Long-term study finds COVID-19 increases diabetes risk

Updated - July 29, 2024 10:56 am IST

Published - July 28, 2024 05:05 am IST

Steroid use for COVID raises blood sugar levels. File

Steroid use for COVID raises blood sugar levels. File | Photo Credit: Sushil Kumar Verma

Diabetes is a chronic disease affecting hundreds of millions worldwide and has multiple risk factors. The more the risk factors present, the higher the likelihood of developing diabetes. Understanding these factors is essential for prevention. A new study published in The Lancet Diabetes and Endocrinology describes a link between COVID-19 and diabetes.

From databases of tens of millions of people in England registered with their general practitioners, researchers examined the risk of developing diabetes following COVID-19. They found a four-fold increase in risk during the first month post-infection. The risk remained elevated in two-thirds of these individuals in the second year.
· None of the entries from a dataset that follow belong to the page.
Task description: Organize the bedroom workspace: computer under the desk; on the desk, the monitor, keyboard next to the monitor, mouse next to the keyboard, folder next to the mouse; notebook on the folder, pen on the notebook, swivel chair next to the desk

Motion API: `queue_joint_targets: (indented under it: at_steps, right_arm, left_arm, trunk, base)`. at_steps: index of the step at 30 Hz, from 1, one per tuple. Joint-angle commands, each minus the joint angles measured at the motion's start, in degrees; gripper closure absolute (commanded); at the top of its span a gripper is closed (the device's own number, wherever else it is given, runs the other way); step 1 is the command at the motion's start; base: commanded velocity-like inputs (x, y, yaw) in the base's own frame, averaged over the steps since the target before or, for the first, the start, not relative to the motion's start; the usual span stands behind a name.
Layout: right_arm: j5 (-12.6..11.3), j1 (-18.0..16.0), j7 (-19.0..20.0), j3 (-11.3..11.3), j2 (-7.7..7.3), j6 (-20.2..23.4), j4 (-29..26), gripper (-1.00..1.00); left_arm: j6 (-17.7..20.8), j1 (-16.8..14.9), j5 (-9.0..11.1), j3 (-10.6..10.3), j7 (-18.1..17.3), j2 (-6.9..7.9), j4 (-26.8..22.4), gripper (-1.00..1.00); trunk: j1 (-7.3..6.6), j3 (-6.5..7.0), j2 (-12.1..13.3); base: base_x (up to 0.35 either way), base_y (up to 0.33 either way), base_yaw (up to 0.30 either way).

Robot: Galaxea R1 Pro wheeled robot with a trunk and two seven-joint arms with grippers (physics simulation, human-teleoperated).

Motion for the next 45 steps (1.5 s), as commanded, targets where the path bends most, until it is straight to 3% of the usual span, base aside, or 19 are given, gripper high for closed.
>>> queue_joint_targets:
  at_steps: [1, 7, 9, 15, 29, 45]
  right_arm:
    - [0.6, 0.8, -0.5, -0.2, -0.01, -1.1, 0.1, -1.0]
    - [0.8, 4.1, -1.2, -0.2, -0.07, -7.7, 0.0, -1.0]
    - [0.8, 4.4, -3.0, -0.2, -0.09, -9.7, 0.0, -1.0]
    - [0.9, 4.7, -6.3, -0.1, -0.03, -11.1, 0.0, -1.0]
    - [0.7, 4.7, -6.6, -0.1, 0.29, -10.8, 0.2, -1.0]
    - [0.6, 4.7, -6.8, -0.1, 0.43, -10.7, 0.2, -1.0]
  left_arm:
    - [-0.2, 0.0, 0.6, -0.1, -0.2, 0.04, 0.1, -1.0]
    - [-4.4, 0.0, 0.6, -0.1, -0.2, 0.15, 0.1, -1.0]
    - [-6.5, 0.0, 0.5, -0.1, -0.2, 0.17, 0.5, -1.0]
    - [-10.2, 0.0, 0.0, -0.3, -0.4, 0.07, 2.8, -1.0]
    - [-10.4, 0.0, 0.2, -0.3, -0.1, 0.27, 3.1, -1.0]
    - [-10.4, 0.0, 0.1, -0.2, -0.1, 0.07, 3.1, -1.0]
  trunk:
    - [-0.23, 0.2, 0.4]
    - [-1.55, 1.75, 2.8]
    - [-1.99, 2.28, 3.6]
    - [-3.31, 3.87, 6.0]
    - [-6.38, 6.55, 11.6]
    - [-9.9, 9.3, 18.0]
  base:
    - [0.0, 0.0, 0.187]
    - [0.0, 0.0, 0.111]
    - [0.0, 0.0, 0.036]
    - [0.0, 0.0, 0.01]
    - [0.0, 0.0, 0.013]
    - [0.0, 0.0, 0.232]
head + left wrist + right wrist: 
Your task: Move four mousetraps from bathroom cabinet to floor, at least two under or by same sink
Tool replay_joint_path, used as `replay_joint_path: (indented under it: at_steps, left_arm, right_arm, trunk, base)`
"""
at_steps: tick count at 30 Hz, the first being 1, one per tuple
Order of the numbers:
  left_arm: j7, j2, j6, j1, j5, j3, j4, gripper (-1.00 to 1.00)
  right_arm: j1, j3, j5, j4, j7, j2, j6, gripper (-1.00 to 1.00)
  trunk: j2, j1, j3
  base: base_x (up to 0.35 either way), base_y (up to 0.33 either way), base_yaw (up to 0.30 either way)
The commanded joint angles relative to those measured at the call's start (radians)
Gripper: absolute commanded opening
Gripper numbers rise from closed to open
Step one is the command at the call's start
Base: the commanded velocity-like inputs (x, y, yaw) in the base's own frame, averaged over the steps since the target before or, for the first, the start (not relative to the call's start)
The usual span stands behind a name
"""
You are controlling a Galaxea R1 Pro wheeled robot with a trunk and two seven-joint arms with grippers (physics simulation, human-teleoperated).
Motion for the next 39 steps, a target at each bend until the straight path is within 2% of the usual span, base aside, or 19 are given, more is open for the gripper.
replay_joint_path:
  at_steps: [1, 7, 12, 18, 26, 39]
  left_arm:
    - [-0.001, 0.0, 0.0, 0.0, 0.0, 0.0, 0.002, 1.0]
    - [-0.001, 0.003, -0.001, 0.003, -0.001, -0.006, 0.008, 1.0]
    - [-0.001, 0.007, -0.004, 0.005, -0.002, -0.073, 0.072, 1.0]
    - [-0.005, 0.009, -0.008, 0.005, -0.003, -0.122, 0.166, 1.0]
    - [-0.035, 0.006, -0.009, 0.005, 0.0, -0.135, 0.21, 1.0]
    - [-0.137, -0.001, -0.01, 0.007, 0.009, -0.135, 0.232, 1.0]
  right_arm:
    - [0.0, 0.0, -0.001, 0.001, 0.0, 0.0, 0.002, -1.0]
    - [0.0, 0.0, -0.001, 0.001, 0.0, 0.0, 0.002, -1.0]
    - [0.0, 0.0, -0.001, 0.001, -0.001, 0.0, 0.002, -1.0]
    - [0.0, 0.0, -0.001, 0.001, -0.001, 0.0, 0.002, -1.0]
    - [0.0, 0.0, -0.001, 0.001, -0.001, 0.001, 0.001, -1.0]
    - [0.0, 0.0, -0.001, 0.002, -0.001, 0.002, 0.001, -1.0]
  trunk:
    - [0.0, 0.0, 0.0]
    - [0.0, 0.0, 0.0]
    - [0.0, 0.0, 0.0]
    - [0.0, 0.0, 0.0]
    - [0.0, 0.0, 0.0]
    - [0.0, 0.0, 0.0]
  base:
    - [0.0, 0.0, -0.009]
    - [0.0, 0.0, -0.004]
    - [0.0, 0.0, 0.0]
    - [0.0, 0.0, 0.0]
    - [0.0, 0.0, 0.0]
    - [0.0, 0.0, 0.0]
Early indications came in 2020 when doctors across the world noted a surprisingly high occurrence of diabetes in previously healthy individuals following a diagnosis of COVID-19. Some required high doses of insulin. A paper published in the Journal of Family Medicine and Primary Care in October 2022 from Telangana reported similar findings.

However, observations based on small numbers of patients are not always definitive. For instance, steroid use for COVID-19 raises blood sugar levels on its own. Besides, in any population, diabetes exists undetected in a significant proportion of individuals. This might have been unearthed only because of the medical attention they received after contracting COVID. A reverse causality has also been implicated, with people with diabetes being at greater risk for severe COVID-19. It was also unclear whether the rise in blood sugars would settle down after the immediate stress of COVID passed. Thus, the link remained a matter of debate, necessitating larger studies over an extended period of time.

The new study also examined health records from before and after the vaccine rollout, enabling researchers to investigate the impact of vaccination on diabetes risk. With a follow-up period exceeding a year, they could assess the persistence of newly diagnosed diabetes. Since the study relied on well-maintained databases from before the pandemic, the findings are unlikely to be due to increased testing alone. The persistence of diabetes into the second year indicates that steroid use alone was not responsible.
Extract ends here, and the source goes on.